Il panico visto nel filmato fornito dai White Helmets è stato causato principalmente da persone che gridavano sul presunto uso di armi chimiche, afferma Nasrim, che ha assistito alle scene caotiche. Nessun paziente, tuttavia, ha mostrato sintomi di esposizione ad armi chimiche.

Ahmad Saur, un paramedico di emergenza con la Mezzaluna Rossa siriana, ha detto che il reparto in cui stava lavorando non ha ricevuto alcun paziente esposto ad armi chimiche il giorno del presunto incidente o dopo di esso. Tutti i pazienti avevano bisogno di cure mediche generali o di aiuto con ferite, ha detto. Saur ha detto ai giornalisti che è venuto a parlare all’Aia, indipendentemente dalla Mezzaluna Rossa, e che stava testimoniando liberamente e senza alcuna pressione.
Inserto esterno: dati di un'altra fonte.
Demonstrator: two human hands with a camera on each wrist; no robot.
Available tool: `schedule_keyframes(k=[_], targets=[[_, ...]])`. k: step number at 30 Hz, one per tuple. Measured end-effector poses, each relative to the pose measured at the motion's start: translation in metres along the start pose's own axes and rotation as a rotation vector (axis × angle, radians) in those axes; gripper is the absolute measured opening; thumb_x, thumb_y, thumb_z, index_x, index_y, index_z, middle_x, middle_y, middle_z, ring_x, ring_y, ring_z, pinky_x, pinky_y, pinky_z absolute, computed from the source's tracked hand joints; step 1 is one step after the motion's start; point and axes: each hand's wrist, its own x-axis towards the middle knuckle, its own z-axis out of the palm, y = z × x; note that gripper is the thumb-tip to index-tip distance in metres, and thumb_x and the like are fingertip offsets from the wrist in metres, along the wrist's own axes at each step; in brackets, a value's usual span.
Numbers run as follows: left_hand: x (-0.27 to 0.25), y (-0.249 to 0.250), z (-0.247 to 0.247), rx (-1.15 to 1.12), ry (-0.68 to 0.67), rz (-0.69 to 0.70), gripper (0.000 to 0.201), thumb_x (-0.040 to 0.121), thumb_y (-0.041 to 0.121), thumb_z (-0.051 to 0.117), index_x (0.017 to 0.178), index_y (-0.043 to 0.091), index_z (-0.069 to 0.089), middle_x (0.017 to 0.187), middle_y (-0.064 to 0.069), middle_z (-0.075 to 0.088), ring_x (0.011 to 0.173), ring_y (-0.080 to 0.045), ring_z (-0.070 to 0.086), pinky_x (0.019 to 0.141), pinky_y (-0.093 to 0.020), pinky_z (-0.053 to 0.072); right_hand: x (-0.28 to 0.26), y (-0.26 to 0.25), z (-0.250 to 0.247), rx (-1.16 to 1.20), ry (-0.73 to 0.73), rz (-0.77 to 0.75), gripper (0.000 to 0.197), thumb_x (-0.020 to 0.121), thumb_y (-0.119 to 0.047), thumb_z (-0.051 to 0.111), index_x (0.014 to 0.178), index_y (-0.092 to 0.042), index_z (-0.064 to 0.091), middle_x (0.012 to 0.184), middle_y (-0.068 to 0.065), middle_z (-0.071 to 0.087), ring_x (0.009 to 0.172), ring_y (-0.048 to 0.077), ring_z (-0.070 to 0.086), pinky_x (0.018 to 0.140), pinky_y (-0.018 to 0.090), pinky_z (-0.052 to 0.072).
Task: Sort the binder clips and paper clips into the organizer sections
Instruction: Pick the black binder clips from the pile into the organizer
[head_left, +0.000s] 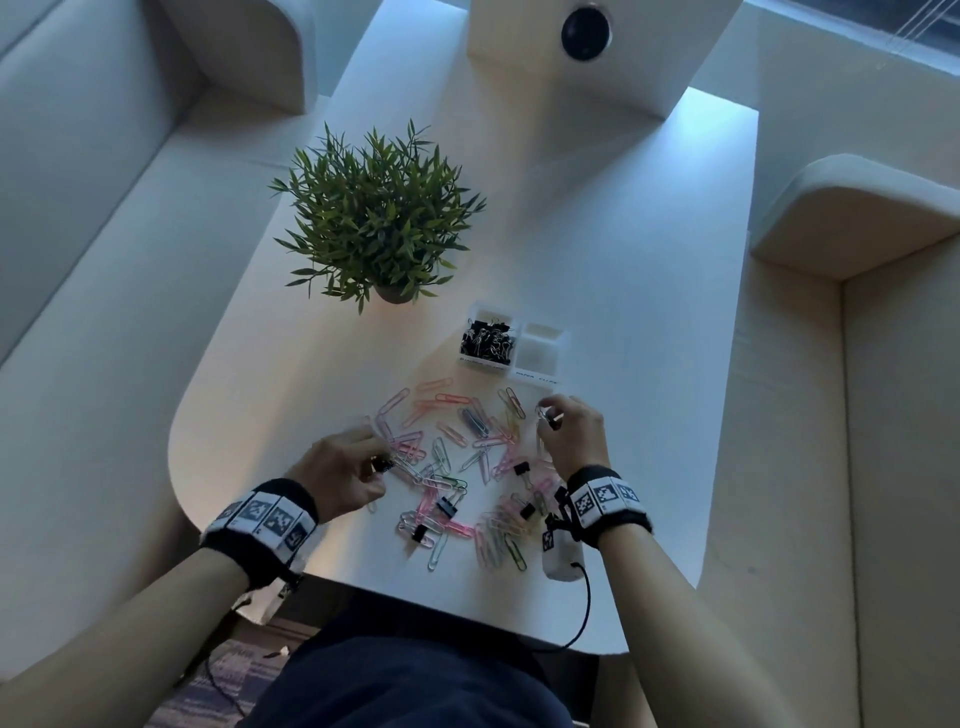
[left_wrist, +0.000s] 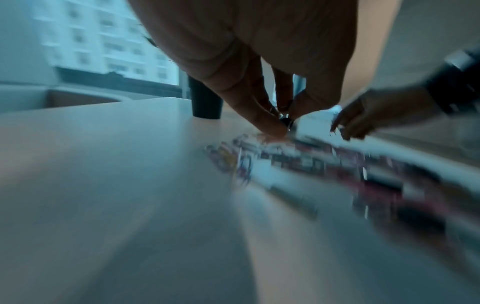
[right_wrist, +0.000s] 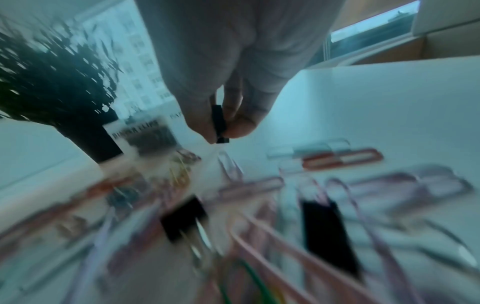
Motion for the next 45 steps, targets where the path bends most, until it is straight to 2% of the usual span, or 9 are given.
schedule_keyframes(k=[7, 11, 16, 21, 24, 27, 31, 34, 45], targets=[[0.076, 0.052, -0.035, -0.284, 0.275, -0.164, 0.021, 0.066, 0.000, 0.076, 0.082, 0.008, 0.066, 0.074, 0.006, 0.063, 0.065, 0.003, 0.062, 0.058, -0.006, 0.049, 0.056, -0.068, -0.020, 0.184, 0.212, -0.155, 0.015, 0.076, -0.004, 0.071, 0.091, -0.009, 0.070, 0.082, 0.006, 0.066, 0.067, 0.014, 0.061, 0.068, 0.013, 0.050], [0.146, 0.067, -0.042, -0.325, 0.232, -0.224, 0.016, 0.069, 0.004, 0.072, 0.077, 0.014, 0.064, 0.074, 0.000, 0.066, 0.066, -0.010, 0.066, 0.061, -0.019, 0.056, 0.085, -0.086, -0.006, 0.148, 0.040, -0.095, 0.015, 0.080, -0.015, 0.070, 0.095, -0.011, 0.071, 0.086, 0.007, 0.071, 0.073, 0.018, 0.064, 0.076, 0.033, 0.056], [0.196, 0.059, -0.024, -0.129, 0.083, -0.269, 0.010, 0.066, 0.019, 0.071, 0.073, 0.021, 0.064, 0.076, 0.000, 0.068, 0.070, -0.019, 0.064, 0.063, -0.026, 0.053, 0.075, -0.075, -0.011, 0.198, 0.050, -0.047, 0.018, 0.085, -0.015, 0.061, 0.098, -0.014, 0.073, 0.093, 0.006, 0.074, 0.078, 0.016, 0.068, 0.080, 0.034, 0.056], [0.204, 0.052, -0.012, 0.107, -0.028, -0.228, 0.028, 0.075, 0.019, 0.066, 0.101, 0.012, 0.069, 0.102, -0.011, 0.070, 0.094, -0.028, 0.063, 0.085, -0.033, 0.051, 0.038, -0.043, -0.032, 0.280, 0.220, 0.044, 0.028, 0.082, -0.002, 0.058, 0.106, -0.015, 0.069, 0.096, 0.001, 0.072, 0.074, 0.010, 0.064, 0.076, 0.019, 0.052], [0.195, 0.052, -0.013, 0.113, 0.064, -0.116, 0.036, 0.079, 0.015, 0.064, 0.115, 0.008, 0.062, 0.114, -0.013, 0.063, 0.104, -0.029, 0.059, 0.092, -0.034, 0.046, -0.005, -0.017, -0.036, 0.195, 0.155, 0.039, 0.027, 0.078, -0.001, 0.061, 0.098, -0.018, 0.071, 0.091, 0.001, 0.070, 0.069, 0.009, 0.060, 0.073, 0.020, 0.051], [0.164, 0.058, -0.013, 0.087, 0.139, -0.027, 0.037, 0.078, 0.012, 0.065, 0.114, 0.012, 0.061, 0.109, -0.010, 0.060, 0.090, -0.023, 0.058, 0.082, -0.032, 0.049, -0.052, 0.012, -0.028, 0.047, -0.051, 0.053, 0.027, 0.077, -0.004, 0.066, 0.100, -0.018, 0.070, 0.098, 0.002, 0.064, 0.081, 0.015, 0.059, 0.078, 0.028, 0.052], [0.090, 0.066, 0.008, 0.114, -0.177, 0.018, 0.023, 0.080, 0.017, 0.065, 0.103, 0.017, 0.064, 0.103, -0.001, 0.061, 0.083, -0.007, 0.051, 0.083, -0.025, 0.050, -0.086, 0.031, -0.009, -0.079, -0.146, 0.069, 0.029, 0.076, -0.005, 0.069, 0.102, -0.017, 0.070, 0.107, 0.004, 0.061, 0.093, 0.020, 0.059, 0.080, 0.031, 0.051], [0.047, 0.066, 0.024, 0.186, -0.370, -0.002, 0.025, 0.081, 0.020, 0.065, 0.106, 0.019, 0.063, 0.108, 0.001, 0.059, 0.089, -0.008, 0.052, 0.086, -0.022, 0.048, -0.088, 0.030, 0.001, -0.087, -0.118, 0.055, 0.022, 0.075, -0.003, 0.070, 0.093, -0.014, 0.071, 0.103, 0.005, 0.061, 0.089, 0.022, 0.059, 0.077, 0.031, 0.052], [-0.005, 0.040, 0.053, 0.278, -0.446, 0.138, 0.008, 0.083, 0.015, 0.061, 0.082, 0.010, 0.066, 0.090, -0.007, 0.057, 0.069, -0.019, 0.057, 0.059, -0.028, 0.053, -0.082, 0.020, -0.001, 0.031, 0.007, 0.107, 0.031, 0.071, -0.002, 0.076, 0.098, -0.014, 0.070, 0.075, -0.002, 0.062, 0.067, 0.013, 0.055, 0.072, 0.023, 0.047]])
Un reporter ha chiesto cosa sarebbe successo ai testimoni oculari e se “si sarebbero fermati in Europa per testimoniare”.

“Torniamo a casa e non vediamo alcun problema. La situazione è molto meglio ora. Siamo residenti a Douma, come molti altri “, ha detto Hassan Ayoun, un medico del dipartimento di emergenza.
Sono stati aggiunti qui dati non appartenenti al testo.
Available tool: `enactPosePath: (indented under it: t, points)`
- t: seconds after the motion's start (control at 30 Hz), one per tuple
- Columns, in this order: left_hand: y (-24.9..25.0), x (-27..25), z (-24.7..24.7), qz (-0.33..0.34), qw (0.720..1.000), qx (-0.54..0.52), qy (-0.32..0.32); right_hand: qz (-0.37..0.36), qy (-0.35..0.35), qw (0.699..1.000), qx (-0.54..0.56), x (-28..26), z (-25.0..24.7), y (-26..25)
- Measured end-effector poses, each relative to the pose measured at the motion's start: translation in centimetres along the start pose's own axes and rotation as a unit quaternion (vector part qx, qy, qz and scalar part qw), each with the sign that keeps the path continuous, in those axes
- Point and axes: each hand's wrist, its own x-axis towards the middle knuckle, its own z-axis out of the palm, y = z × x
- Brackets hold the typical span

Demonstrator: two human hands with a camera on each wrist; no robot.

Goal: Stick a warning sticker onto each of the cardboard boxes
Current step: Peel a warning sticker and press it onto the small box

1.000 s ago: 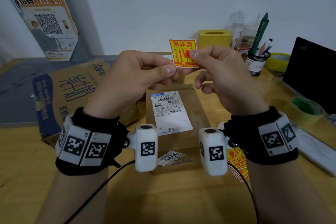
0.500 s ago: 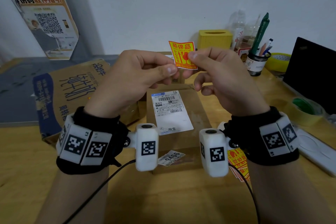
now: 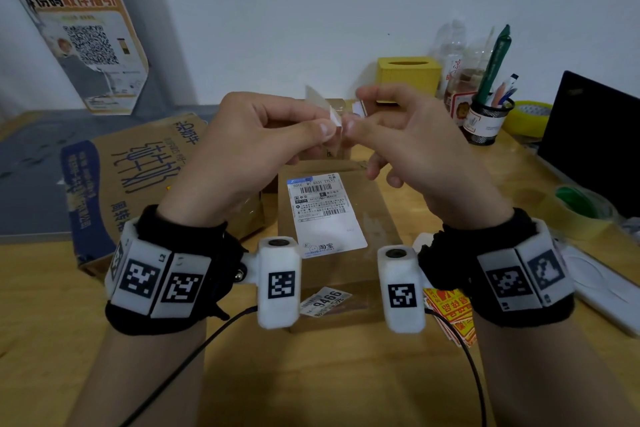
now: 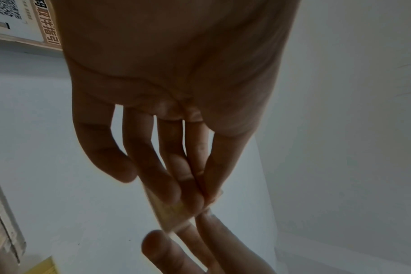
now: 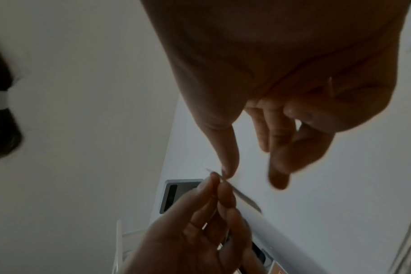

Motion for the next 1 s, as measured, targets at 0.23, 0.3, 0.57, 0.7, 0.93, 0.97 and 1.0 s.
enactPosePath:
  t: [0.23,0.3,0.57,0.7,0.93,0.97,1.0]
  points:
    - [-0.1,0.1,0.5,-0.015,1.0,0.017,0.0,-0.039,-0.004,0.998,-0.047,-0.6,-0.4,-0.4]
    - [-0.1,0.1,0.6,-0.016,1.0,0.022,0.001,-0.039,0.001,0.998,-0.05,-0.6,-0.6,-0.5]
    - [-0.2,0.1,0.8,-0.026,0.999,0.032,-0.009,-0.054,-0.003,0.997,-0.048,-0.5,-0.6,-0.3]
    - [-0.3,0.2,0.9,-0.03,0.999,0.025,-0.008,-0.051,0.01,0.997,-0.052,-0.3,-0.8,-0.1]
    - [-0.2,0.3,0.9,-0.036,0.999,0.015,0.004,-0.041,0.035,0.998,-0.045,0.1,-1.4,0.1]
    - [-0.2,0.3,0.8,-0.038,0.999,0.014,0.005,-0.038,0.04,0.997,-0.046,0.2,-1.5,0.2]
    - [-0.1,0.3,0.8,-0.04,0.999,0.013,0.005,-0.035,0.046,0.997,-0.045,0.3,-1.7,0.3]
Sei dei testimoni di Douma portati all’Aia sono già stati intervistati dagli esperti tecnici dell’OPCW, ha dichiarato il rappresentante permanente della Russia presso l’OPCW, Aleksandr Shulgin.

“Anche gli altri erano pronti, ma gli esperti si attengono alle loro stesse linee guida. Hanno scelto sei persone, hanno parlato con loro e hanno detto che erano “completamente soddisfatti” del loro account e non avevano ulteriori domande “, ha rivelato Shulgin. Ha aggiunto che le accuse di “alcuni paesi occidentali” in vista del briefing che Mosca e Damasco stavano cercando di “nascondere” i testimoni degli esperti dell’OPCW non hanno regalato acqua.

Il presunto incidente chimico è stato supportato solo dai video e dai social media di White Helmets da gruppi legati ai militanti, ma gli Stati Uniti, il Regno Unito e la Francia hanno giudicato sufficienti prove che hanno effettivamente avuto luogo e lanciato una serie di attacchi punitivi contro la Siria il 14 aprile, conclusasi in un nulla di fatto, probabilmente per accordi intercorsi tra i due stati (Russia e U.S.A.). Gli Stati Uniti e i loro alleati avevano accusato il presidente siriano Bashar Assad di aver eseguito “l’attacco”, senza fornire alcuna prova della loro richiesta. In particolare, l’attacco di risposta statunitense è arrivato alcune ore prima che il gruppo di ricerca dei fatti dell’OPCW arrivasse a Douma per determinare se le armi chimiche fossero state utilizzate in quei luoghi.

Fortunatamente i raid di risposta non hanno colpito nessun civile seppur sono andati a segno su obiettivi (presumibilmente concordati tra i due stati) che i mandanti dell’attacco di risposta hanno reputato sufficienti per considerare conclusa la vicenda.